Controllable biodegradability, drug release behavior and hemocompatibility of PTX-eluting magnesium stents.

Cardiovascular magnesium-based stents have been already applied in patients. However, their high corrosion rate hinders their clinical application. In this study, we adopt a new approach in the design of a Mg-based stent to improve the biodegradation rate and the drug release rate. By fabricating a micro-arc oxidation/poly-l-lactic acid (MAO/PLLA) composite coating on the magnesium alloy AZ81 substrate, the corrosion resistance decreased and the biodegradation rate became controllable. The drug release coating was composed of one Poly(dl-lactide-co-glycolide)/paclitaxel (PLGA/PTX) layer and one pure PLGA blank layer without paclitaxel, and this coating also functions to provide controlled biodegradation rate of the stent. The drug release rate was controlled by controlling the ratio of the LA:GA of the PLGA without PTX. The scanning electron microscopy (SEM) images were used to demonstrate the morphology of the samples before and after this modification. The blood compatibility of the samples was demonstrated by the platelet adhesion test. The drug release was determined by ultraviolet-visible (UV-visible) spectrophotometer.
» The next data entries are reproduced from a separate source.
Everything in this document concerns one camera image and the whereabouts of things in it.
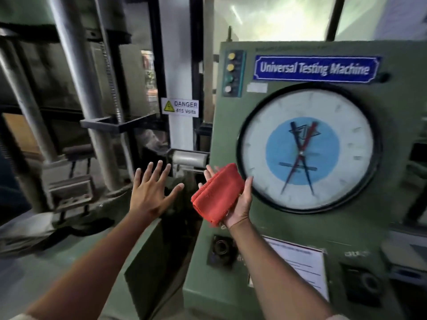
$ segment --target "danger sign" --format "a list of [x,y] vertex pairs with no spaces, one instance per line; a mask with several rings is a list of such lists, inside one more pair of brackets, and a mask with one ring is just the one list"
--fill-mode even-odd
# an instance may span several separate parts
[[199,117],[199,100],[161,98],[163,114]]

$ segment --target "red needle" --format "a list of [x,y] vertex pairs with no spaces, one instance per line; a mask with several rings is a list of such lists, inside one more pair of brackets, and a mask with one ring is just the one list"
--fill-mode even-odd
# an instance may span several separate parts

The result showed that the PLLA effectively sealed the micro-cracks and micro-holes on the surface of the MAO coating to give controllable biodegradation of the AZ81. The drug release rate of PTX exhibited a nearly linear sustained-release profile with no significant burst releases that would come from the uncontrolled oxidation/corrosion of AZ81. The samples modified had better hemocompatibility than 316L stainless steel.